The program went through a long process of approval from department faculty, the university and the ministry. Those advocating for the program creating a detailed brief outlining the programs structure, aims of the courses and benefits for students involved, as well as the unique traits the program could potentially bring to the campus.
“In our case, the consistency with President Deane's Forward With Integrity was an important part of the case we made for the JPPL,” said Chair of the Department of Philosophy, Elisabeth Gedge. “The JPPL Program will instantiate the values set out in FWI in a unique way.”
The main focus for students in the JPPL program will be to help develop an understanding of law and legal institutions, as well as perspective on political and moral theories.
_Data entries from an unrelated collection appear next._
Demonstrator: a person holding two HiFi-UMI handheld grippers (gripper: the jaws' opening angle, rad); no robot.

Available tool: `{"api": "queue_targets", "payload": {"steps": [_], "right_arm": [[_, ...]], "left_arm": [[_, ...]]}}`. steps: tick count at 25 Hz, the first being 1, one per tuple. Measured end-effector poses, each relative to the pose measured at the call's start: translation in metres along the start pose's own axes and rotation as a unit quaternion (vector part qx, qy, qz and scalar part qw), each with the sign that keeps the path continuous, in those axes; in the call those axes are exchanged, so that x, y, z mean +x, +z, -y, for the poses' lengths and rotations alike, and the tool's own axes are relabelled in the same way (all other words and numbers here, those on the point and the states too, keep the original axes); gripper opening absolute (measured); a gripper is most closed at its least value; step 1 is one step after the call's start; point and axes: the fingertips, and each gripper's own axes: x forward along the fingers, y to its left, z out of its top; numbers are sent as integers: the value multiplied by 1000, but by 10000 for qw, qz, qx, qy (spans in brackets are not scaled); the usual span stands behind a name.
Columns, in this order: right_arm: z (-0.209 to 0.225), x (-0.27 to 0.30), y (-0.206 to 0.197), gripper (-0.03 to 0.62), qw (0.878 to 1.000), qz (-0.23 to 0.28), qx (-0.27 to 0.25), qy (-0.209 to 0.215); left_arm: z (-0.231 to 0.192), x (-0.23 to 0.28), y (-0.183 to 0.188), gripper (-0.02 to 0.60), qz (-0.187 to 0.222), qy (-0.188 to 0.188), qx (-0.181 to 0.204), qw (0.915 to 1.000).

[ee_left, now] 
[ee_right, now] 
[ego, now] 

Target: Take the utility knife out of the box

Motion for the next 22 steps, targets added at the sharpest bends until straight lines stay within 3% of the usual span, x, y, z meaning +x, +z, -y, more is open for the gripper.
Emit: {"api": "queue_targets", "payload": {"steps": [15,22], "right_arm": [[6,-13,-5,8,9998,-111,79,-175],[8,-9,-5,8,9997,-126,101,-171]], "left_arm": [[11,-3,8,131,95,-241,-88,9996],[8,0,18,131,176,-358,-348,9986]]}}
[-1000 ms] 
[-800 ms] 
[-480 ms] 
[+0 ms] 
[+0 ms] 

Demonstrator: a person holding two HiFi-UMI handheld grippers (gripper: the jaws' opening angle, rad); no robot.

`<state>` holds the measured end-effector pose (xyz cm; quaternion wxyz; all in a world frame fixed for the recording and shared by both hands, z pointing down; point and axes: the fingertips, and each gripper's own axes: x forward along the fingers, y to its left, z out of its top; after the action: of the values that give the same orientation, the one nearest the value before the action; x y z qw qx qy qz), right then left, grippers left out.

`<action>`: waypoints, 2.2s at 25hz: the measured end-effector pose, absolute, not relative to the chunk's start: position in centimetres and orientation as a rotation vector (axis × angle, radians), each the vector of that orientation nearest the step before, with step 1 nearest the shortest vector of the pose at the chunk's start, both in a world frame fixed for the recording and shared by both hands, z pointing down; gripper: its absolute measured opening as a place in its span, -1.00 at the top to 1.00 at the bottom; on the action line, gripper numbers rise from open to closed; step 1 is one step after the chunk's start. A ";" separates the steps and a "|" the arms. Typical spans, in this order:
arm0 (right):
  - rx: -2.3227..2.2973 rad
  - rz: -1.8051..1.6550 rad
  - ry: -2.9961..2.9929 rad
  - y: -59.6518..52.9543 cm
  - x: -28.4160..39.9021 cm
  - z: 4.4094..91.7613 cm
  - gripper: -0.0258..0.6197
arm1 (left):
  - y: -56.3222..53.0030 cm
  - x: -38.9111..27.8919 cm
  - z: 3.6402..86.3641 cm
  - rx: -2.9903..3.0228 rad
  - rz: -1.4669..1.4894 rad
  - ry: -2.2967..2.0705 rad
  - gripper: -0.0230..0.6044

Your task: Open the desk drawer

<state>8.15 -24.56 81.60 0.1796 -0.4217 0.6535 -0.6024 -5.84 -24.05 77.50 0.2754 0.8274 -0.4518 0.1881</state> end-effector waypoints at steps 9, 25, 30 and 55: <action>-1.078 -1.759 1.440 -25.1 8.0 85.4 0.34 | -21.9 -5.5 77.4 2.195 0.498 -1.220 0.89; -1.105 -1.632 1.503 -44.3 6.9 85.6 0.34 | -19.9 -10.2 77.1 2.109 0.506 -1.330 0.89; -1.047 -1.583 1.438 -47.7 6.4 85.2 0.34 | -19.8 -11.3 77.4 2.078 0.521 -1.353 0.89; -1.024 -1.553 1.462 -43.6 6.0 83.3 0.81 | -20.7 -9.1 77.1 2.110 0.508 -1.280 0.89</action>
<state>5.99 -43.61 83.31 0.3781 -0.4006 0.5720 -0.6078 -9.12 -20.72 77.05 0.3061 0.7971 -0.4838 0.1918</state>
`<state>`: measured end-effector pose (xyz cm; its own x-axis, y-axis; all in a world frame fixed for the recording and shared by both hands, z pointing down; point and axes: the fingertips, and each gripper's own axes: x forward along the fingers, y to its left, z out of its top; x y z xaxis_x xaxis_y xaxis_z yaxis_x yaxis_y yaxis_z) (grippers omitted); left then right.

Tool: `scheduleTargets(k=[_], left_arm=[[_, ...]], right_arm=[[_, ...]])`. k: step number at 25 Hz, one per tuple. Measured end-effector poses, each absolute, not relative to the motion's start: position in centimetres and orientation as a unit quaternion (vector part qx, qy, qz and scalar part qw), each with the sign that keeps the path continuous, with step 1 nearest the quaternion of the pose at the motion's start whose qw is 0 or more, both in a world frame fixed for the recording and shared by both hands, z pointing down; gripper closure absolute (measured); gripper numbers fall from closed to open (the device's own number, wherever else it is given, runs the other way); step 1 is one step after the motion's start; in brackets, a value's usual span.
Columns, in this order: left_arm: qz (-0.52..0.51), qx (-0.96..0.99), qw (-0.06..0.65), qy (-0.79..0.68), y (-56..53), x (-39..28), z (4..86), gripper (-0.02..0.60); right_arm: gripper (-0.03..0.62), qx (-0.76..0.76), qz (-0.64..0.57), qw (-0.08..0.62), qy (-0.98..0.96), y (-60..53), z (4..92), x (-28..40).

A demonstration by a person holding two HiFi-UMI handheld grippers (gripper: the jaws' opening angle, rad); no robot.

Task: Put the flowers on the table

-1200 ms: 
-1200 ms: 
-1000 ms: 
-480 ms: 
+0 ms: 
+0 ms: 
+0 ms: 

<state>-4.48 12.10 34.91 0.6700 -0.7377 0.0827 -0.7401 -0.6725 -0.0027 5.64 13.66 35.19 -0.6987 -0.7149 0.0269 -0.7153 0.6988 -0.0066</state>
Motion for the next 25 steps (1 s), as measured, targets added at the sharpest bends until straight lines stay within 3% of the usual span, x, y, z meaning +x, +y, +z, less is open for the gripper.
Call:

The ideologies will be reflected throughout the wide range of courses available, ranging from law and global politics to feminist jurisprudence and human rights.
The majority of students already involved with the program are currently aiming to attend law school, although Gedge emphasized that JPPL will also prepare students for potential careers in other fields, including politics, philosophy, human rights or public policy. “More broadly, JPPL should appeal to any student interested in becoming an informed and engaged Canadian and global citizen,” she said.
The centralized focus on law with the heavy emphasis on philosophical reflection and theology make the program unique in Canada.
Those in the program say the program’s feasibility is based on its faculty; the Department of Philosophy currently has two faculty members with law degrees, and a professor who is Chair in Constitutional Studies.
“It builds on strengths we currently have in the Philosophy department in areas of legal philosophy, political philosophy and applied ethics,” said Violetta Igneski, assistant professor in the Department purchase propecia of Philosophy.
The program hopes to offer experience and opportunities for internships, placements and community engagements in legal clinic, round tables and immigrant centres. Senior undergraduate students will also have the benefit of the Department of Philosophy’s active membership in the Ontario Legal Philosophy Partnership, a joint agreement between the philosophy departments of McMaster, York University and Osgoode Hall Law School, which allows for constant collaboration between the three parties.
In order to qualify for the program, students are recommended to complete Humanities I with at least three units of Level I philosophy, along with submitting a supplementary application form in March of their first year in McMaster. Enrolment will be limited, with roughly 60 students expecting to be admitted.
“Lots of students and parents ask, ‘What can I do with my degree?’” said Igneski. “This program has an answer to that.”